- Exercise -
Output, exactly as written, the lines below starting at the line containing "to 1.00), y" and ending at the line containing "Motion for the". Drop the pictures and keep both end lines.
**** Material provided ****
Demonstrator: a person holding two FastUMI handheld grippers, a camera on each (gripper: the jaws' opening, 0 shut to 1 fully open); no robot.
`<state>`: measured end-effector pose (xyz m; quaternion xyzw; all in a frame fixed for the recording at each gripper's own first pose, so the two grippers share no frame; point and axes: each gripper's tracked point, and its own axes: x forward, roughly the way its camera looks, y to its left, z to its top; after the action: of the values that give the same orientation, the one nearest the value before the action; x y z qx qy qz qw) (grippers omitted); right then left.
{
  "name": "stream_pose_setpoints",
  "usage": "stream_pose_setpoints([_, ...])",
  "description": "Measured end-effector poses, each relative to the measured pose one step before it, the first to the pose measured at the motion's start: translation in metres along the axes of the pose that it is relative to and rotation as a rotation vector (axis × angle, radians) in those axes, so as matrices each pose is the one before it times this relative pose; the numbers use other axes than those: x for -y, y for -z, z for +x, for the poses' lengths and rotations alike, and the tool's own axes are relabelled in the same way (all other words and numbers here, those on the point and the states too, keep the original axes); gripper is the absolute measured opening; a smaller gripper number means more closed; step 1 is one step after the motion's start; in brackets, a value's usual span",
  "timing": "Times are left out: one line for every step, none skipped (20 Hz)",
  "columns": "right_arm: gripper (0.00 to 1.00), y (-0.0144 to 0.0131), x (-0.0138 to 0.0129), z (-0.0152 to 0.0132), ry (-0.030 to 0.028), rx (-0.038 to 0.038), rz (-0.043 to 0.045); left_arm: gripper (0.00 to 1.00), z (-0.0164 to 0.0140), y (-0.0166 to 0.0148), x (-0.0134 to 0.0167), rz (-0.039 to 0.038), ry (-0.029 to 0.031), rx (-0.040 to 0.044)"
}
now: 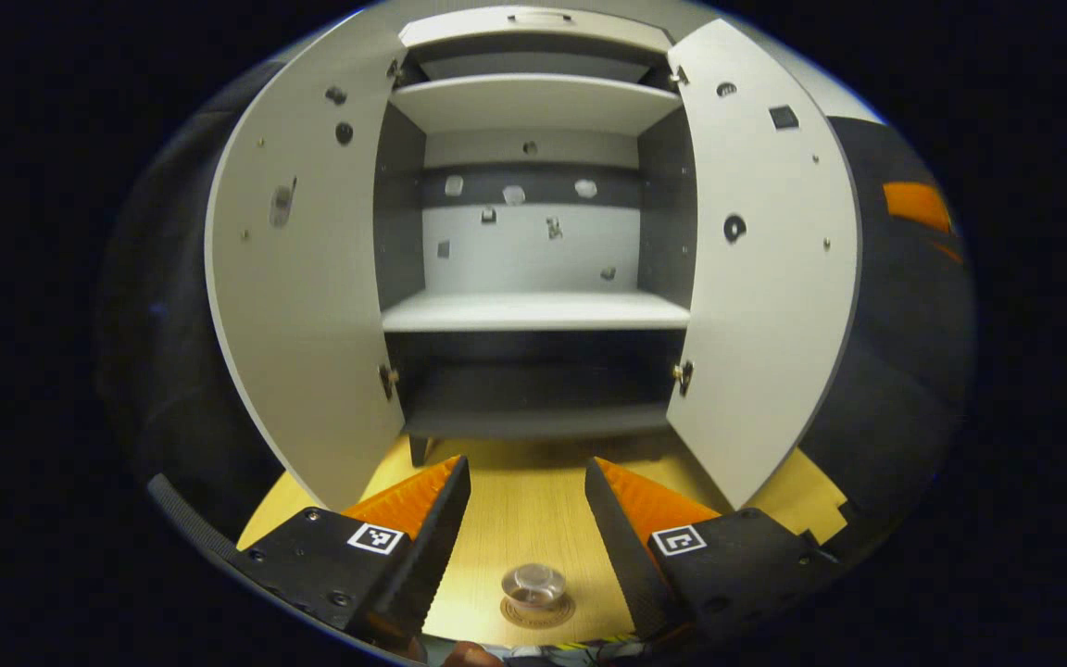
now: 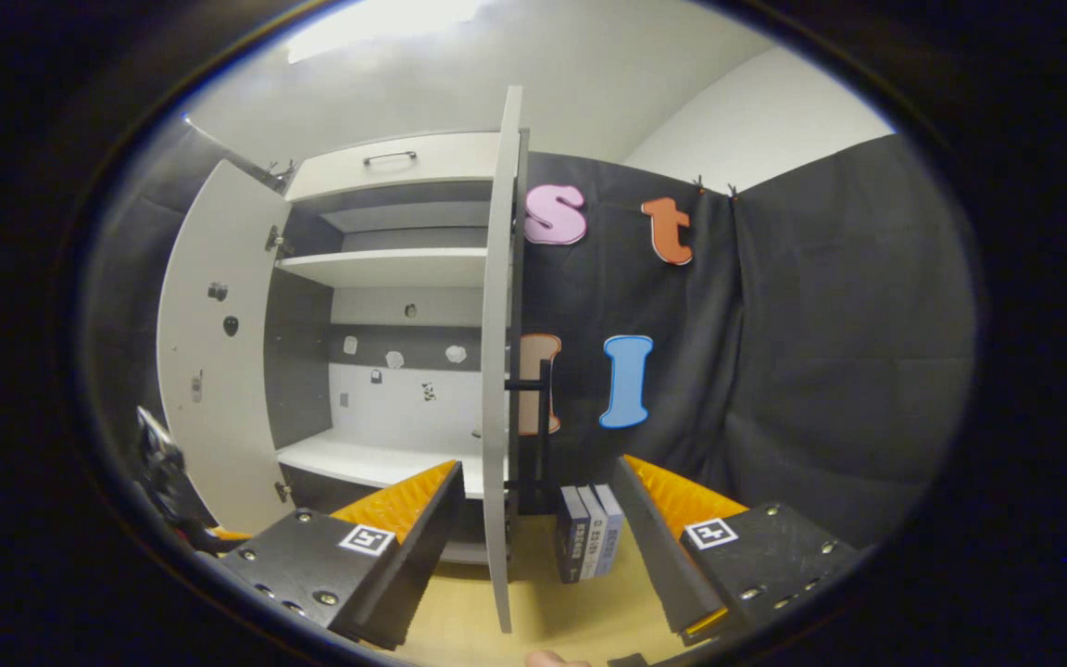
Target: Grasp the bottle in the cabinet with the left hand and place it on the coaster, then close the right door with the right hand and the left door with the left hand.
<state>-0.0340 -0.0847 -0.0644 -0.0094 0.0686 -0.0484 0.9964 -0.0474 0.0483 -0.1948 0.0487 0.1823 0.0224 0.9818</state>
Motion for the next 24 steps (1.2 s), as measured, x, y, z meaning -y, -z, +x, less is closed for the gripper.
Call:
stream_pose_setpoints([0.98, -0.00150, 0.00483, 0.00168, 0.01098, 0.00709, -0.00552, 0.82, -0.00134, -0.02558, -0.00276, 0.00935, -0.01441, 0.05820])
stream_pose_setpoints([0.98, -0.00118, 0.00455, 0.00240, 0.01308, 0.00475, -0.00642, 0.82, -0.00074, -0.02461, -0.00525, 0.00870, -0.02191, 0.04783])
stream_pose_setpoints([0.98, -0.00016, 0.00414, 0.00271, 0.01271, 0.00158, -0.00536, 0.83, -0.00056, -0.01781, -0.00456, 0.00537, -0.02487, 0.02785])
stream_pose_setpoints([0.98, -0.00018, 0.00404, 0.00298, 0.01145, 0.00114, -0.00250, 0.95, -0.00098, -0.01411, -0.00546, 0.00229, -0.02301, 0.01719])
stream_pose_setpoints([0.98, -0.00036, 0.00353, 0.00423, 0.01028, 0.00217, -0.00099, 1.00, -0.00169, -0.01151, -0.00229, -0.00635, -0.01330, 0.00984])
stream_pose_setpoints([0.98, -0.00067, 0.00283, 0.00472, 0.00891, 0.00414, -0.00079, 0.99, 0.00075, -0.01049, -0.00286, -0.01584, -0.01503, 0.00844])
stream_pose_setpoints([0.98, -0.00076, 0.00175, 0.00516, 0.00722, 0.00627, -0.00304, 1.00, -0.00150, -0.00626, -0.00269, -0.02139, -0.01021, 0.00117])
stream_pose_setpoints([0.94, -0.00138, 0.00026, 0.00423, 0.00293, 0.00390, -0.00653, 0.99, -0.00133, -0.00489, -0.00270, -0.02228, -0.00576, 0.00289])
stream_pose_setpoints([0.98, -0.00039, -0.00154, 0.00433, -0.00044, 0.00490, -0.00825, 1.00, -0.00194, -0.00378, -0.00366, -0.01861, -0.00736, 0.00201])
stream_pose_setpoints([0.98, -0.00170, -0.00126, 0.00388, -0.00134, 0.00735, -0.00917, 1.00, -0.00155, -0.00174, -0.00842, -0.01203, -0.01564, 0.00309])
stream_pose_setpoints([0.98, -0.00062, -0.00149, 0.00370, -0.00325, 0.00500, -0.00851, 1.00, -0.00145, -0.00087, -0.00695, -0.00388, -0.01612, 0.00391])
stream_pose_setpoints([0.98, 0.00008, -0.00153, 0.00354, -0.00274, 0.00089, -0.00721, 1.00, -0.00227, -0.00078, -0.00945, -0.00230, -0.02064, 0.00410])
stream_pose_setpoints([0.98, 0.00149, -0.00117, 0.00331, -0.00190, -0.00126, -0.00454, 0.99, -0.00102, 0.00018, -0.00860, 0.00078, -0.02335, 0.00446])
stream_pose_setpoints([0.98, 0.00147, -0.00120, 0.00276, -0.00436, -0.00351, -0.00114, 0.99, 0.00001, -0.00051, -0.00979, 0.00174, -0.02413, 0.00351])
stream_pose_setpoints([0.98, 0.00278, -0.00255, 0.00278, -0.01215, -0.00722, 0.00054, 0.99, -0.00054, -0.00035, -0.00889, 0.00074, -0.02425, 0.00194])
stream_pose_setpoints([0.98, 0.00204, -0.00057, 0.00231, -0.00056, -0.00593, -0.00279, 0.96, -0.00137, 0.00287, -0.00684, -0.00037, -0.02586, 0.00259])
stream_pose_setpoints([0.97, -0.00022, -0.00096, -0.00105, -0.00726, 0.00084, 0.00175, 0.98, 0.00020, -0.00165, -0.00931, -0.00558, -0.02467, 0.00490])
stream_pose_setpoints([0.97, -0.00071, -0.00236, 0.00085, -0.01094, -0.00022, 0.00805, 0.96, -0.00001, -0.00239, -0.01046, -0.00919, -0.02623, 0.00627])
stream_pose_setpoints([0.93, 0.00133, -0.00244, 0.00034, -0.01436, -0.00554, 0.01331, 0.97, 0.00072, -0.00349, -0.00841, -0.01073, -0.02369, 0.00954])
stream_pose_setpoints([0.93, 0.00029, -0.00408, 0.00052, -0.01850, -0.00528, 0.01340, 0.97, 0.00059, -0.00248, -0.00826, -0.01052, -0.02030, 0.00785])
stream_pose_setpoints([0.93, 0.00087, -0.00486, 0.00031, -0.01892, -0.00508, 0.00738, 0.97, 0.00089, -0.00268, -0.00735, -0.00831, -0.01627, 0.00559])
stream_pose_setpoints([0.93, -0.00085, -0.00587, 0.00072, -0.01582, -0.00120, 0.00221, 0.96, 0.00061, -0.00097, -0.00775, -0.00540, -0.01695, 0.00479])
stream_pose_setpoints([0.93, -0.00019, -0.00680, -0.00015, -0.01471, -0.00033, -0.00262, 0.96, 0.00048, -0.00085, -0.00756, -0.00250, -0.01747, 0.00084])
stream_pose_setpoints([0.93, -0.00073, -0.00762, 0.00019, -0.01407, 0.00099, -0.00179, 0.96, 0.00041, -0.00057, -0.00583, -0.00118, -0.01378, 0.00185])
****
- Finished exercise -
  "columns": "right_arm: gripper (0.00 to 1.00), y (-0.0144 to 0.0131), x (-0.0138 to 0.0129), z (-0.0152 to 0.0132), ry (-0.030 to 0.028), rx (-0.038 to 0.038), rz (-0.043 to 0.045); left_arm: gripper (0.00 to 1.00), z (-0.0164 to 0.0140), y (-0.0166 to 0.0148), x (-0.0134 to 0.0167), rz (-0.039 to 0.038), ry (-0.029 to 0.031), rx (-0.040 to 0.044)"
}
now: 
now: 
Target: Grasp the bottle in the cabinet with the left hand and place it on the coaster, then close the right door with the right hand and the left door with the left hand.
<state>-0.0340 -0.0847 -0.0644 -0.0094 0.0686 -0.0484 0.9964 -0.0474 0.0483 -0.1948 0.0487 0.1823 0.0224 0.9818</state>
Motion for the next 24 steps (1.2 s), as measured, x, y, z meaning -y, -z, +x, less is closed for the gripper.

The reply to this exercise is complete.